If we further denote the lengths of the medians extended to their intersections with the circumcircle as M_a , M_b , and M_c , then^{[2]: p.16, #689}

${\displaystyle {\frac {M_{a}}{m_{a}}}+{\frac {M_{b}}{m_{b}}}+{\frac {M_{c}}{m_{c}}}\geq 4.}$ 

The centroid G is the intersection of the medians. Let AG, BG, and CG meet the circumcircle at U, V, and W respectively. Then both^{[2]: p.17#723}

${\displaystyle GU+GV+GW\geq AG+BG+CG}$ 

and

${\displaystyle GU\cdot GV\cdot GW\geq AG\cdot BG\cdot CG;}$ 

in addition,^{[2]: p.156, #S56}

${\displaystyle \sin GBC+\sin GCA+\sin GAB\leq {\frac {3}{2}}.}$ 

For an acute triangle we have^{[2]: p.26, #954}

${\displaystyle m_{a}^{2}+m_{b}^{2}+m_{c}^{2}>6R^{2}}$ 

in terms of the circumradius R, while the opposite inequality holds for an obtuse triangle.
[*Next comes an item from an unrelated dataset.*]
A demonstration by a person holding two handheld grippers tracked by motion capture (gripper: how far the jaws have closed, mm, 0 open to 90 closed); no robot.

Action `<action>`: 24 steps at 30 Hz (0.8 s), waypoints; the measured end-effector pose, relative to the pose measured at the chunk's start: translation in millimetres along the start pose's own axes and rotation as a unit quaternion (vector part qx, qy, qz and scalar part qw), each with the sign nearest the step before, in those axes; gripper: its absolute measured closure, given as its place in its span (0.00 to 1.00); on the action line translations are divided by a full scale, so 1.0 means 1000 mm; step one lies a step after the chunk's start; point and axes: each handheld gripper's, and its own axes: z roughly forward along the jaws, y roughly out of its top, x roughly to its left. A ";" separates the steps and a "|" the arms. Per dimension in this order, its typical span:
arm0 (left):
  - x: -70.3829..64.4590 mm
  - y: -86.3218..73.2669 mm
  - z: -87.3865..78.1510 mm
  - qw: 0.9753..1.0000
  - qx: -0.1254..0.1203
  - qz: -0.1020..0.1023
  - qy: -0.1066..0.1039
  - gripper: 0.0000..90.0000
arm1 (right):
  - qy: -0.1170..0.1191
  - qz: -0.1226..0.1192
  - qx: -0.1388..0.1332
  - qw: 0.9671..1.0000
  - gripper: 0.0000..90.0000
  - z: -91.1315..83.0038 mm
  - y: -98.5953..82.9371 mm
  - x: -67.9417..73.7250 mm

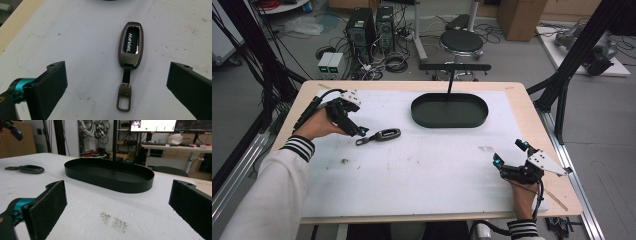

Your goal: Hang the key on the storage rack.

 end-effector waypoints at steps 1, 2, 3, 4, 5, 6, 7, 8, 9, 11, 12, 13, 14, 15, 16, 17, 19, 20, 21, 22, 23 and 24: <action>0.000 0.002 0.003 1.000 0.004 0.003 -0.003 0.04 | 0.000 0.000 0.000 1.000 0.00 0.000 0.000 0.000; 0.001 0.004 0.005 1.000 0.009 0.005 -0.005 0.04 | 0.000 -0.002 -0.002 1.000 0.00 0.000 0.000 0.000; 0.001 0.005 0.008 1.000 0.012 0.005 -0.007 0.04 | -0.001 -0.001 -0.001 1.000 0.00 0.000 0.000 0.000; 0.001 0.006 0.010 1.000 0.018 0.008 -0.009 0.04 | 0.001 0.003 -0.002 1.000 0.00 -0.001 0.000 0.000; 0.001 0.007 0.013 1.000 0.026 0.010 -0.010 0.04 | 0.001 0.003 -0.002 1.000 0.00 -0.001 0.000 0.000; 0.001 0.008 0.018 0.999 0.034 0.014 -0.012 0.04 | 0.001 0.004 -0.002 1.000 0.00 -0.001 0.000 0.000; 0.001 0.008 0.018 0.999 0.034 0.014 -0.012 0.07 | 0.001 0.004 -0.002 1.000 0.00 -0.001 0.000 0.000; 0.001 0.008 0.022 0.999 0.037 0.015 -0.020 0.12 | 0.001 0.005 -0.003 1.000 0.00 -0.001 0.000 0.000; 0.001 0.008 0.022 0.999 0.037 0.015 -0.020 0.14 | 0.001 0.005 -0.003 1.000 0.00 -0.001 0.000 0.000; 0.000 0.008 0.027 0.998 0.047 0.020 -0.020 0.14 | 0.001 0.004 -0.003 1.000 0.00 -0.001 0.000 0.000; 0.000 0.007 0.031 0.998 0.057 0.021 -0.025 0.14 | 0.001 0.004 -0.004 1.000 0.00 0.000 0.000 0.000; 0.000 0.007 0.031 0.998 0.057 0.021 -0.025 0.14 | 0.001 0.004 -0.004 1.000 0.00 0.000 0.000 0.000; -0.001 0.008 0.035 0.998 0.061 0.024 -0.025 0.14 | 0.001 0.003 -0.003 1.000 0.00 -0.001 0.000 0.000; -0.001 0.008 0.035 0.998 0.061 0.024 -0.025 0.14 | 0.001 0.003 -0.003 1.000 0.00 -0.001 0.000 0.000; -0.002 0.007 0.038 0.997 0.067 0.024 -0.027 0.14 | 0.001 0.005 -0.003 1.000 0.00 0.000 0.000 0.000; -0.002 0.007 0.038 0.997 0.067 0.024 -0.027 0.15 | 0.001 0.005 -0.003 1.000 0.00 0.000 0.000 0.000; -0.002 0.007 0.041 0.996 0.075 0.026 -0.029 0.17 | 0.001 0.003 -0.004 1.000 0.00 -0.001 0.000 0.000; -0.001 0.007 0.044 0.996 0.085 0.028 -0.032 0.18 | 0.001 0.004 -0.003 1.000 0.00 0.000 0.000 0.000; -0.001 0.007 0.044 0.996 0.085 0.028 -0.032 0.18 | 0.001 0.004 -0.003 1.000 0.00 0.000 0.000 0.000; -0.002 0.006 0.046 0.995 0.088 0.024 -0.037 0.19 | 0.001 0.000 -0.003 1.000 0.00 -0.001 0.000 0.000; -0.002 0.006 0.046 0.995 0.088 0.024 -0.037 0.20 | 0.001 0.000 -0.003 1.000 0.00 -0.001 0.000 0.000; -0.002 0.006 0.049 0.994 0.094 0.025 -0.040 0.21 | 0.001 0.000 -0.002 1.000 0.00 -0.001 0.000 0.000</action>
Denoting as IA, IB, IC the distances of the incenter from the vertices, the following holds:^{[2]: p.192, #339.3}

${\displaystyle {\frac {IA^{2}}{m_{a}^{2}}}+{\frac {IB^{2}}{m_{b}^{2}}}+{\frac {IC^{2}}{m_{c}^{2}}}\leq {\frac {4}{3}}.}$ 

The three medians of any triangle can form the sides of another triangle:^{[13]: p. 592}

${\displaystyle m_{a}<m_{b}+m_{c},\quad m_{b}<m_{c}+m_{a},\quad m_{c}<m_{a}+m_{b}.}$ 

Furthermore,^{[14]: Coro. 6}

${\displaystyle \max\{bm_{c}+cm_{b},\quad cm_{a}+am_{c},\quad am_{b}+bm_{a}\}\leq {\frac {a^{2}+b^{2}+c^{2}}{\sqrt {3}}}.}$ 

The altitudes h_a, etc. each connect a vertex to the opposite side and are perpendicular to that side. They satisfy both^{[1]: p. 274}

${\displaystyle h_{a}+h_{b}+h_{c}\leq {\frac {\sqrt {3}}{2}}(a+b+c)}$ 

and

${\displaystyle h_{a}^{2}+h_{b}^{2}+h_{c}^{2}\leq {\frac {3}{4}}(a^{2}+b^{2}+c^{2}).}$ 

In addition, if ${\displaystyle a\geq b\geq c,}$  then^{[2]: 222, #67}

${\displaystyle a+h_{a}\geq b+h_{b}\geq c+h_{c}.}$ 

We also have^{[2]: p.140, #3150}

${\displaystyle {\frac {h_{a}^{2}}{(b^{2}+c^{2})}}\cdot {\frac {h_{b}^{2}}{(c^{2}+a^{2})}}\cdot {\frac {h_{c}^{2}}{(a^{2}+b^{2})}}\leq \left({\frac {3}{8}}\right)^{3}.}$ 

For internal angle bisectors t_a, t_b, t_c from vertices A, B, C and circumcenter R and incenter r, we have^{[2]: p.125, #3005}

${\displaystyle {\frac {h_{a}}{t_{a}}}+{\frac {h_{b}}{t_{b}}}+{\frac {h_{c}}{t_{c}}}\geq {\frac {R+4r}{R}}.}$ 

The reciprocals of the altitudes of any triangle can themselves form a triangle:^[15]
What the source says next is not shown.